Black City by Boris Akunin

A rare blunder by Erast Fandorin, Imperial Russia’s foremost detective, puts him on the trail of an assassin and revolutionary in the summer of 1914, a trail that leads to Baku, oil-spattered boomtown and possible crucible of a plot against the very order that Fandorin upholds. The city itself is a bubbling pool of money, violence and corruption, and even Fandorin must tread carefully and watch for treachery everywhere. Indeed, he is attacked the moment he steps off the train from Tiflis (present-day Tbilisi) and is lucky to escape with his life. Someone with the access to the innermost communications of the tsarist regime wants him dead.

Black City by Boris Akunin

To make matters more complicated, Fandorin’s wife Eliza — whom he married at the end of All the World’s a Stage — is now one of Russia’s greatest movie stars, and she is filming an extravaganza in Baku. More than a few bandits or political factions would like to make a splash, or at least a huge sum of money, by disrupting filming and kidnapping the famous actress. To make matters even more complicated, three years of matrimony have revealed to Fandorin that the two of them are incompatible, and he wants nothing more from her than an honorable way out. Nevertheless, he must play the role of a devoted husband — and in the Caucasus of 1914 that may also mean the threatening role of a jealous husband.

Just days after Fandorin’s arrival in Baku the telegraph brings news that the heir to the throne of Austria-Hungary has been assassinated in Sarajevo. Readers, but not the novel’s characters, know that the clock is ticking down to the outbreak of the First World War, a war that will bring down everything that Fandorin has spent his career propping up.

The mysteries multiply, and plots thicken. Armenians and Azeris carry out vendettas, strikers organize against oppressive oil magnates, entrepreneurs try to protect their millions by buying off bandits and putting spanners in their rivals’ works, the Russian government tries to maintain a semblance of order while remaining resolutely on the take. It’s a potentially head-spinning whirlpool of scum and villainy, but Akunin carries readers along with aplomb. The pace never flags, as Fandorin lurches from breakthrough to setback, losing allies and gaining assistance from unexpected quarters. His prey remains elusive and capable of counterattack, to say nothing of the ordinary hazards of being a visible and wealthy outsider in Baku.

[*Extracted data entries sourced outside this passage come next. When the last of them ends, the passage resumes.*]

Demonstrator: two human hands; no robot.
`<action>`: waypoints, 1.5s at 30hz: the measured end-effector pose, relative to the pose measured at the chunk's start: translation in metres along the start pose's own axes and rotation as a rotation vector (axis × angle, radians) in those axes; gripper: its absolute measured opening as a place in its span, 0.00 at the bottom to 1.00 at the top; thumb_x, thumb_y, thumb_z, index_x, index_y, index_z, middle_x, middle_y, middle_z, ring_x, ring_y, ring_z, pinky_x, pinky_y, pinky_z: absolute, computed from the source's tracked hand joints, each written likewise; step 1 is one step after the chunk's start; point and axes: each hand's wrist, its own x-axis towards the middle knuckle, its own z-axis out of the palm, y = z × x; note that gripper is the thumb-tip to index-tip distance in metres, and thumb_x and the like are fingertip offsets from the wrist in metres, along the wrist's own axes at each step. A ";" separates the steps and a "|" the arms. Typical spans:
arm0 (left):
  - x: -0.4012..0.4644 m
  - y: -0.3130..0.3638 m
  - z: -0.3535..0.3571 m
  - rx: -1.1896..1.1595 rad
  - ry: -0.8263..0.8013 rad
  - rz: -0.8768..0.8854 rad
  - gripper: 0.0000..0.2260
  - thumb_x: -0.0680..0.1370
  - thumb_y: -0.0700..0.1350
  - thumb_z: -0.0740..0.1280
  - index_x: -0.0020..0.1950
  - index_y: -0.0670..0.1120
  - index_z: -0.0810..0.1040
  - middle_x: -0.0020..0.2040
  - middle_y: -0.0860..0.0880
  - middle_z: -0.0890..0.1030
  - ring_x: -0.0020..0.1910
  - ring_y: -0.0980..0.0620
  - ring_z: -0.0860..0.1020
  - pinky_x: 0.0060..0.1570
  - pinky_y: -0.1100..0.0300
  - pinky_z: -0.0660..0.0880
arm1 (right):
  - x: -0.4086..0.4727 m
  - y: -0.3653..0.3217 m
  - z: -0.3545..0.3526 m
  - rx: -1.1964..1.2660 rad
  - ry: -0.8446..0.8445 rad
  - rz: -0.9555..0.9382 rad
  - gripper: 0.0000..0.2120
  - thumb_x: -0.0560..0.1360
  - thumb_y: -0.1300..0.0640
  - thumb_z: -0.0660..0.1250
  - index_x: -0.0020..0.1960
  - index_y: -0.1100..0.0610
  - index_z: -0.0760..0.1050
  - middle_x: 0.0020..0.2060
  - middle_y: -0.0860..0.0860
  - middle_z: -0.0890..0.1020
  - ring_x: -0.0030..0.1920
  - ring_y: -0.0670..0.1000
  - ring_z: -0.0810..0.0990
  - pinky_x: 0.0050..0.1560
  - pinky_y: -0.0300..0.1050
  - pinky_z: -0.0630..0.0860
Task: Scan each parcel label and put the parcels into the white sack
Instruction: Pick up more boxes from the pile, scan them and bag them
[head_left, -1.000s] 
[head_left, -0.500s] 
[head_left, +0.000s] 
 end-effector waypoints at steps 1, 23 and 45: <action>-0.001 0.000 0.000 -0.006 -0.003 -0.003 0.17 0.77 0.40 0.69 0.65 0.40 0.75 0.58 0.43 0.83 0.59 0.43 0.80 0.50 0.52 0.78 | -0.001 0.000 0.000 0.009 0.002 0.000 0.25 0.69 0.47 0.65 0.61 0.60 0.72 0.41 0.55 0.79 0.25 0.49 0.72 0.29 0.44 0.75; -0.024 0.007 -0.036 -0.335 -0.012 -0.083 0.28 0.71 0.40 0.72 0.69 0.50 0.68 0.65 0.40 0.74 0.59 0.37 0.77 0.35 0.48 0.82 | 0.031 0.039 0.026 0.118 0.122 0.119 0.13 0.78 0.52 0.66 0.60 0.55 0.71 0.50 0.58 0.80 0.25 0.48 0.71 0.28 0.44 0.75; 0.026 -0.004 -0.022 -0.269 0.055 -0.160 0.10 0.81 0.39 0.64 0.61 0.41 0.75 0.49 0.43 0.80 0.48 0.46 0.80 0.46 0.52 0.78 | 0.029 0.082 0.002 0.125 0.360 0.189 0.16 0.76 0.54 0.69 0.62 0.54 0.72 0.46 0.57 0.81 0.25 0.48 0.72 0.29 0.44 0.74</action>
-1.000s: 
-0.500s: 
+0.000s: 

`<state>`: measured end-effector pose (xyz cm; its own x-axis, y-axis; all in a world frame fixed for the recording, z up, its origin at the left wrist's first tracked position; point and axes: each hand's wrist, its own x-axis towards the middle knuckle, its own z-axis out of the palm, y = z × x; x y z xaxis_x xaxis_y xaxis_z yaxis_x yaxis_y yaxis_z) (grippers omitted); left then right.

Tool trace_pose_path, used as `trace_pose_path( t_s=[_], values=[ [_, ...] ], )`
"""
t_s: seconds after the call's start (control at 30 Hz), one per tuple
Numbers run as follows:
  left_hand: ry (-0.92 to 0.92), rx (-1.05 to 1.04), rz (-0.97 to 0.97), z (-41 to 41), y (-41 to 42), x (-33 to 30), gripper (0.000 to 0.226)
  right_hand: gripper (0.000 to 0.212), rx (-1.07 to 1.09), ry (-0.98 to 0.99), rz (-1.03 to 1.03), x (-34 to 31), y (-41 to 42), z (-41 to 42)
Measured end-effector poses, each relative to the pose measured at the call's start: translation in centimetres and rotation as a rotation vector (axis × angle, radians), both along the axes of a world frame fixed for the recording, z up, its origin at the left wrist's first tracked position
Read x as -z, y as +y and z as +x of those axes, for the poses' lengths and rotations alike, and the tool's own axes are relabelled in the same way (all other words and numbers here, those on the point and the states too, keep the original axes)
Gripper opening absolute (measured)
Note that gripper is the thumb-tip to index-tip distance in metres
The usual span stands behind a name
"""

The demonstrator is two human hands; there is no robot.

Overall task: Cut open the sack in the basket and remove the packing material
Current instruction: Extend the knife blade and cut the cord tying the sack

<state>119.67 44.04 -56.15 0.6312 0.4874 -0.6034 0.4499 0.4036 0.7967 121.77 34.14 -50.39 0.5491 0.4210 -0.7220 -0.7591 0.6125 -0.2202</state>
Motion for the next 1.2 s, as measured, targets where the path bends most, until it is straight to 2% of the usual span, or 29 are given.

In some scenes, Fandorin is a jerk to Eliza, which is unfortunate. Heroes have to have their flaws, of course, but I was unhappy to see him having such a petty one. I was also uncomfortable at how Akunin renders the speech of Fandorin’s Japanese companion and manservant Masa, with a confusion of r’s and l’s that is more reminiscent of the 1950s than 2012 when Akunin published Black City. On the other hand, Akunin is well versed in Japanese culture and history, so it’s likely that he’s sending up the conventions of period detective novels, which would have leaned heavily on written dialect. (“Akunin” is a Japanese word that roughly translates as “bad guy,” so it occurs to me that Boris Akunin could be rendered as Boris Badenov.) Akunin also plays with expectations about other non-privileged groups — one sub-plot concerns how a woman who owns an oil company takes advantage of how men in the business view her — so he is clearly aware of how he depicts Masa.

Fandorin does not address questions of the tsarist regime directly, but operating at the level he has attained by 1914 he must know that he is upholding personal autocracy. He hopes for a better Russia, he hopes for peace in Europe, but is committed to reform at most. When he was just a provincial investigator, his role in the system was easy for readers to overlook. Now that he is trusted at very high levels, he poses a question for attentive readers: Akunin has portrayed Fandorin as a hero, but is it heroic to hold up the autocrat?

Black City is the twelfth Fandorin book, and not a very good place to start the series. It’s shorter and tauter than its immediate predecessor, a cracking adventure full of surprises and reversals all the way to the end.